We have had a bumper crop of pecans this year so I've been finding lots of ways to incorporate them into recipes here at the Inn. With the holidays here, these two recipes are wonderful pickup snacks. The sugar and spice ones are also great crumbled up over ice cream (with some homemade chocolate and brown sugar sauces November 2009 recipe of the month) or for a sweet crunck in a salad.
Ingredients For Chocolate Pecans
2 cups of pecans (halves and/or pieces)
4 tablespoons butter
salt to taste
12 oz almond bark (or chocolate bark)
1 & 1/4 cups semi-sweet chocolate chips
Instructions For Chocolate Pecans
Melt the butter and pour over the pecans and coat well. Arrange on a baking sheet and spinkle with salt to taste. Bake at 275 degrees for 25-30 minutes. Cool.

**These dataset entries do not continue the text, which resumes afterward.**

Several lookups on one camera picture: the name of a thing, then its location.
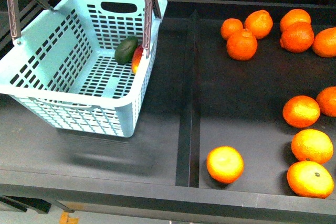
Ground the red yellow mango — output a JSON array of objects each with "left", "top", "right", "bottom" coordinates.
[{"left": 131, "top": 45, "right": 143, "bottom": 74}]

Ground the green avocado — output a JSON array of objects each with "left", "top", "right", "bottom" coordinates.
[{"left": 114, "top": 36, "right": 138, "bottom": 65}]

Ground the light blue plastic basket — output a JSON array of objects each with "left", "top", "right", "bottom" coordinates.
[{"left": 1, "top": 0, "right": 167, "bottom": 137}]

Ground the wooden display stand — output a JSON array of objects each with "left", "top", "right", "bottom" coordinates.
[{"left": 1, "top": 0, "right": 335, "bottom": 223}]

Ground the orange tangerine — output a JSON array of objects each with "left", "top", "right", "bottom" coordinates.
[
  {"left": 291, "top": 129, "right": 334, "bottom": 164},
  {"left": 226, "top": 29, "right": 258, "bottom": 61},
  {"left": 282, "top": 95, "right": 321, "bottom": 128},
  {"left": 279, "top": 22, "right": 314, "bottom": 53},
  {"left": 206, "top": 146, "right": 244, "bottom": 184},
  {"left": 287, "top": 161, "right": 335, "bottom": 199}
]

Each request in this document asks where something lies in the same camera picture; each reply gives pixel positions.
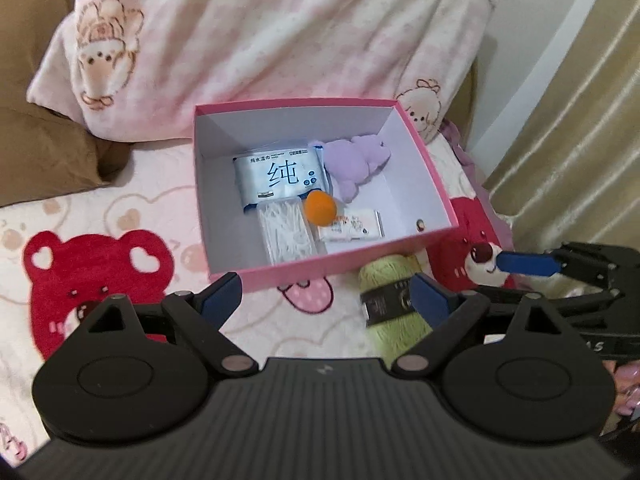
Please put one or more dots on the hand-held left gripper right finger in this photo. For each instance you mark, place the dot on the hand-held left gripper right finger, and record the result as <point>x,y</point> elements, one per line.
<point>430,301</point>

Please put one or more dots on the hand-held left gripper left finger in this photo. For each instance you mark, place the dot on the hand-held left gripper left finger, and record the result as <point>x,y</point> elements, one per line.
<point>222,299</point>

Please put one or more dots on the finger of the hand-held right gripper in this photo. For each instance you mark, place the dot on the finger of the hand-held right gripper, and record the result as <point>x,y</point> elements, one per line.
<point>527,262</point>
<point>585,306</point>

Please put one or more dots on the green yarn skein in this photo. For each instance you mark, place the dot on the green yarn skein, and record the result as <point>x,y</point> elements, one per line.
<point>395,345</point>

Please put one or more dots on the clear cotton swab pack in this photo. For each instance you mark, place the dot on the clear cotton swab pack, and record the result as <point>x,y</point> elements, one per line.
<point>287,232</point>

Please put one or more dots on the pink cardboard box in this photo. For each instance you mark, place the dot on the pink cardboard box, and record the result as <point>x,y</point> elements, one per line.
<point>400,195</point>

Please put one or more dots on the small white tissue packet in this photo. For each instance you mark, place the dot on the small white tissue packet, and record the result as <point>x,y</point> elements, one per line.
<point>350,225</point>

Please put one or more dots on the orange ball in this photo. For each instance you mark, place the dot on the orange ball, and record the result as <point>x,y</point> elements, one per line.
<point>320,207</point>

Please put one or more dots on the white blue wet wipes pack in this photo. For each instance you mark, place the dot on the white blue wet wipes pack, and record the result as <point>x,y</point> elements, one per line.
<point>280,175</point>

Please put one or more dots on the person's right hand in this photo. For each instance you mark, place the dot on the person's right hand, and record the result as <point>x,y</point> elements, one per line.
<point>629,387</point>

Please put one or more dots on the small round dark object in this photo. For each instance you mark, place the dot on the small round dark object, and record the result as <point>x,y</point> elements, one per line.
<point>420,224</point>

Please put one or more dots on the purple cloth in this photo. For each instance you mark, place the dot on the purple cloth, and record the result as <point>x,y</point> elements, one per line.
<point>462,155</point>

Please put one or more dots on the printed bear blanket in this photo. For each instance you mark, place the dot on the printed bear blanket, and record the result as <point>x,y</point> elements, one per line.
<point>125,210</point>

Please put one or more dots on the beige curtain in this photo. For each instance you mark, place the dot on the beige curtain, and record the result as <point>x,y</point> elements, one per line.
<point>575,135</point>

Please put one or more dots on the purple plush toy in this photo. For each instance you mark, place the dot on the purple plush toy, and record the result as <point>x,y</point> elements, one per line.
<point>350,165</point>

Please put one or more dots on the brown cushion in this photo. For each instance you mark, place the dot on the brown cushion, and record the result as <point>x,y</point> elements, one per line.
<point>40,150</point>

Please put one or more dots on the pink plaid printed pillow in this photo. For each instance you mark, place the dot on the pink plaid printed pillow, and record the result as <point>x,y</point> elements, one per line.
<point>250,35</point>

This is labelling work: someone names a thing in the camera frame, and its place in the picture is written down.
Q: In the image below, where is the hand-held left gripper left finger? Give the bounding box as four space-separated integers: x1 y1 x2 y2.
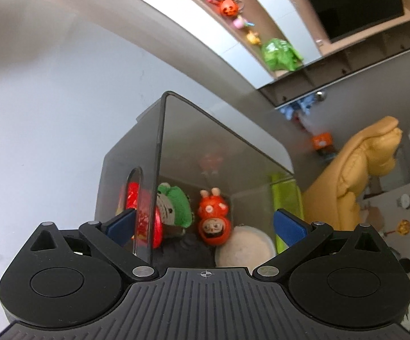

Melt the almond or chocolate bark with the chocolate chips in the microwave on high for 2 minutes. Remove and stir until welll combined (there may be a few lumps). Return to microwave for an additional 15-30 seconds. Don't overcook or chocolate will taste burnt. Stir until completely smooth.
Place toasted pecans in a mixing bowl and pour chocolate over and stir to cover completely.
Drop by spoonful onto alumimum foil. They should be set in 15 to 30 minutes. Store in an airtight container.
Ingredients Sugar & Spice Pecans
3/4 cup sugar
1 teaspoon ground cinnamon
1/2 teaspoon salt
1/4 teaspoon ground nutmeg
1/4 teaspoon allspice
1/4 teaspoon cloves
1 egg white
2 & 1/2 tablespoons water
8 cups pecan halves or pieces
3/4 teaspoon edible gold leaf powder
Instructions Sugar & Spice Pecans
Combine first 8 ingredients in a bowl and stir well. Add the pecans and stir until evenly coated. Spread in a lightly greased, foil lined jellyroll pan. Bake at 275 degrees for 50 to 55 mintues, stiring occasionally.
Remove pecans from the pan and cool on wax paper. Place in a ziplock bag and add the gold leaf powder and shake the bag to coat the pecans. Store in an airtight container.